Exercise objective: Set down exactly the lines below between the line holding "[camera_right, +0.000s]" and the line holding "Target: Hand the", inclusive; no other line belongs in the answer.

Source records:
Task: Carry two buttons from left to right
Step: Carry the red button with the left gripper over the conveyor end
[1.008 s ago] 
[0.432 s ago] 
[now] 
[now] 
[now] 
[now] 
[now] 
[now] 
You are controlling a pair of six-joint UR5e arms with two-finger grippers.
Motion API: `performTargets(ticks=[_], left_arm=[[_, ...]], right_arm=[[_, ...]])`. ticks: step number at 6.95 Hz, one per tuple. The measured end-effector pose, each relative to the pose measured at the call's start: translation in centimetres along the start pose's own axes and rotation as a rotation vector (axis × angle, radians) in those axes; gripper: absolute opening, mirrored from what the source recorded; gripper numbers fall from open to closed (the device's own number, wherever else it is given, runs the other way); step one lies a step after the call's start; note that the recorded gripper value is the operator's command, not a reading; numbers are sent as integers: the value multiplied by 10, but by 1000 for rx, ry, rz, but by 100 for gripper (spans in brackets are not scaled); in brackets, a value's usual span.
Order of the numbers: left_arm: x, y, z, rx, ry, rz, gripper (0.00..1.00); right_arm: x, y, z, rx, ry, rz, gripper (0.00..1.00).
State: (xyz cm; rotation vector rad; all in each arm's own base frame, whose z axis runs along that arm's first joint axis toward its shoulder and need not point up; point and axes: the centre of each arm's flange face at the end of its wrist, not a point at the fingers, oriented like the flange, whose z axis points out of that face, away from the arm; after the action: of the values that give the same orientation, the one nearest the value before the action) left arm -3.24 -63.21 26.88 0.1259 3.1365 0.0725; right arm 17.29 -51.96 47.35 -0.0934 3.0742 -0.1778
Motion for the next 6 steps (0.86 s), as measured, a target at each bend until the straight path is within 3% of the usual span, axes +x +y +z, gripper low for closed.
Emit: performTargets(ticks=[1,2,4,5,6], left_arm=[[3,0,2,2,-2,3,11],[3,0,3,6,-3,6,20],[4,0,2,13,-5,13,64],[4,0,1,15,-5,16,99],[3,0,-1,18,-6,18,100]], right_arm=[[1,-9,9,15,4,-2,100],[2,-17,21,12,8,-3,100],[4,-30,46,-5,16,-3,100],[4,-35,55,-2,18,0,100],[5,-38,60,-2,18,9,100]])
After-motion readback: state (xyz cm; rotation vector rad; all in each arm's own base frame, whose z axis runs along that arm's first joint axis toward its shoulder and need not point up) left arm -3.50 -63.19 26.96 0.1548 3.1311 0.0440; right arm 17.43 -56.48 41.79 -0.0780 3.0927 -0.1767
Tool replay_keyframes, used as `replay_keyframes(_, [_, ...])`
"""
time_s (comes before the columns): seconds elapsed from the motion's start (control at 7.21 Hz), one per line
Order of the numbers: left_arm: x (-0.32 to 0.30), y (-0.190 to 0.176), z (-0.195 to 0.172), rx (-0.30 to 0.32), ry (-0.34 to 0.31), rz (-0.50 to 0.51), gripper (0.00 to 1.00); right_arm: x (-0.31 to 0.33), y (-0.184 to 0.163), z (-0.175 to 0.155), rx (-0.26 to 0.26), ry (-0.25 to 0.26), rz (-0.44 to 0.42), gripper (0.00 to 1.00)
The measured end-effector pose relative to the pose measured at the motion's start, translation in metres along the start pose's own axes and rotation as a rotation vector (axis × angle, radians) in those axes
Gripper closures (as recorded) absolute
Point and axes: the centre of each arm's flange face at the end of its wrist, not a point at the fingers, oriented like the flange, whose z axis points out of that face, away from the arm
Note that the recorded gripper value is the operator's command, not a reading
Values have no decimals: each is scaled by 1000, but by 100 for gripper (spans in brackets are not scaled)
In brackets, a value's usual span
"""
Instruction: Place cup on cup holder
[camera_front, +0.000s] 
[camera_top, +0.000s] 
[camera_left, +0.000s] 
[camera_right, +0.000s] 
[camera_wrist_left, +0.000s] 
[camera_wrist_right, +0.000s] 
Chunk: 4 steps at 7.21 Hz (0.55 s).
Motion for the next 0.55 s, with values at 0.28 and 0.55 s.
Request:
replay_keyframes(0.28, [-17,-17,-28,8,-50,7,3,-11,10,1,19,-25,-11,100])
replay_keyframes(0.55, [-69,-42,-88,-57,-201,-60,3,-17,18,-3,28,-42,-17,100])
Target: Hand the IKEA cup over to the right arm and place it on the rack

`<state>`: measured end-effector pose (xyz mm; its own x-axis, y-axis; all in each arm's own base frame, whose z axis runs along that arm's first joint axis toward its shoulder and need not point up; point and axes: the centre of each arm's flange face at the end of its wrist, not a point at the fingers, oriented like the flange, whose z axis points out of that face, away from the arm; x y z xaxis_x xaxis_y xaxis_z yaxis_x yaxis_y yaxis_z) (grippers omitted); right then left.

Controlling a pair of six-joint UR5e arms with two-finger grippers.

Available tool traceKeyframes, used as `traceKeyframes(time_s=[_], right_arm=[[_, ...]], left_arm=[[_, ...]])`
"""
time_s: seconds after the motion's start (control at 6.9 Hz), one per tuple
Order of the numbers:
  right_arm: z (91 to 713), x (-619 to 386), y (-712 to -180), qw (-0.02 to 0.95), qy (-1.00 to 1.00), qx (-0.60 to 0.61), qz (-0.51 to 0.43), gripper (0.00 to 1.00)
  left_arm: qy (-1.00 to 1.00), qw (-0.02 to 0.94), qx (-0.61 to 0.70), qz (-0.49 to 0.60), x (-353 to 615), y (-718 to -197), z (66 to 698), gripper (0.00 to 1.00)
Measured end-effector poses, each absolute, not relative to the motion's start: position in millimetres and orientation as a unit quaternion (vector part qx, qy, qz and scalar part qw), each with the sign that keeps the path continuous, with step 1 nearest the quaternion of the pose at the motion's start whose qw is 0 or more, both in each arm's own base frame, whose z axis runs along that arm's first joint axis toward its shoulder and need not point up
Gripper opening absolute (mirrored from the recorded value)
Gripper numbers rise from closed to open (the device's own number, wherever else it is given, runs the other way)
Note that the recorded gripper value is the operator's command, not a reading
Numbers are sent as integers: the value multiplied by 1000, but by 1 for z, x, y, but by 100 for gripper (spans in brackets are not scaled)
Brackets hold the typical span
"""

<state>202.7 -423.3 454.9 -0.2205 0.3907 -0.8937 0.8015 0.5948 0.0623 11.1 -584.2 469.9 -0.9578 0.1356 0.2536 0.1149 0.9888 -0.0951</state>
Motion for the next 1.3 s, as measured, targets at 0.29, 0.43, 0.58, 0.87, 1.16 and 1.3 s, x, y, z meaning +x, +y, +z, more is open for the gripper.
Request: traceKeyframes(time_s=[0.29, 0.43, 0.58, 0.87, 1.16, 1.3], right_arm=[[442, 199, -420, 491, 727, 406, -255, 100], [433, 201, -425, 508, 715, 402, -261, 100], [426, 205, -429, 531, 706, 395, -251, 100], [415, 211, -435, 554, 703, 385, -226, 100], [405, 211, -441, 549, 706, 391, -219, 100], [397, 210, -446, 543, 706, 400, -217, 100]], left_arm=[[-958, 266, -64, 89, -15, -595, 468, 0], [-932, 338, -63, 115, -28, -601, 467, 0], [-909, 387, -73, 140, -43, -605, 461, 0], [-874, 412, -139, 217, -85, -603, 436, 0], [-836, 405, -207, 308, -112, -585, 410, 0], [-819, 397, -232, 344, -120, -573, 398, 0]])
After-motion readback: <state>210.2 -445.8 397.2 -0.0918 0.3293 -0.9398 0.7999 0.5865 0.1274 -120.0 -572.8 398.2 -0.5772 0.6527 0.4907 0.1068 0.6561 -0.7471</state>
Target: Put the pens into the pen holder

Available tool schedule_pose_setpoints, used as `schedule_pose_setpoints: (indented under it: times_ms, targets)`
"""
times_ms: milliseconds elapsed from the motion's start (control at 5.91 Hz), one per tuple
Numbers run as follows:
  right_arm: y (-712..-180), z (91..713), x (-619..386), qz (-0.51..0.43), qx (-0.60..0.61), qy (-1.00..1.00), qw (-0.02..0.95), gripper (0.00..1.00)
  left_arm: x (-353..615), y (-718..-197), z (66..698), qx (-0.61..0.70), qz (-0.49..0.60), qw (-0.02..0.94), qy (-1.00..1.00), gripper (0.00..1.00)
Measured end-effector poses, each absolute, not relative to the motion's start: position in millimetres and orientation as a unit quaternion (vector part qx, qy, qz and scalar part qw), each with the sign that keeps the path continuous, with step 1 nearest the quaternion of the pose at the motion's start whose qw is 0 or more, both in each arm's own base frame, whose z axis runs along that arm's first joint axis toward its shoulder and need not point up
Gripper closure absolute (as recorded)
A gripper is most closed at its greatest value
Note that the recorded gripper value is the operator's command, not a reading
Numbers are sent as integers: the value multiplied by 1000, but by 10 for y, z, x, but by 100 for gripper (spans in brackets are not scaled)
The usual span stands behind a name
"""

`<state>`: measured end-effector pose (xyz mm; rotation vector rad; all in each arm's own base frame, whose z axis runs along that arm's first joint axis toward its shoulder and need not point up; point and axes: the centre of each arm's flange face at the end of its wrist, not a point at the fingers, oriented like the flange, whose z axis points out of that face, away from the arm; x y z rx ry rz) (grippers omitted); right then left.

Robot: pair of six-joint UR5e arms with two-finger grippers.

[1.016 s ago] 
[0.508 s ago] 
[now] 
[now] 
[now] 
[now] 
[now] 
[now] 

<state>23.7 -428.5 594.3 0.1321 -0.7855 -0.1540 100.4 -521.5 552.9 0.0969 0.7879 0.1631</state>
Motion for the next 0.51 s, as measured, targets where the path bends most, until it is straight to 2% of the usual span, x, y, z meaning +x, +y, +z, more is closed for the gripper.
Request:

Reply to the task:
[camera_right, +0.000s] 
[camera_wrist_left, +0.000s] 
[camera_wrist_right, +0.000s] 
Chunk: 4 steps at 7.21 Hz (0.55 s).
Motion for the next 0.55 s, with values at 0.28 and 0.55 s.
Request:
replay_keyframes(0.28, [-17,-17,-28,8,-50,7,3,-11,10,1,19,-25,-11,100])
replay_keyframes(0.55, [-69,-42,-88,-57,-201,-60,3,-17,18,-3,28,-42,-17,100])
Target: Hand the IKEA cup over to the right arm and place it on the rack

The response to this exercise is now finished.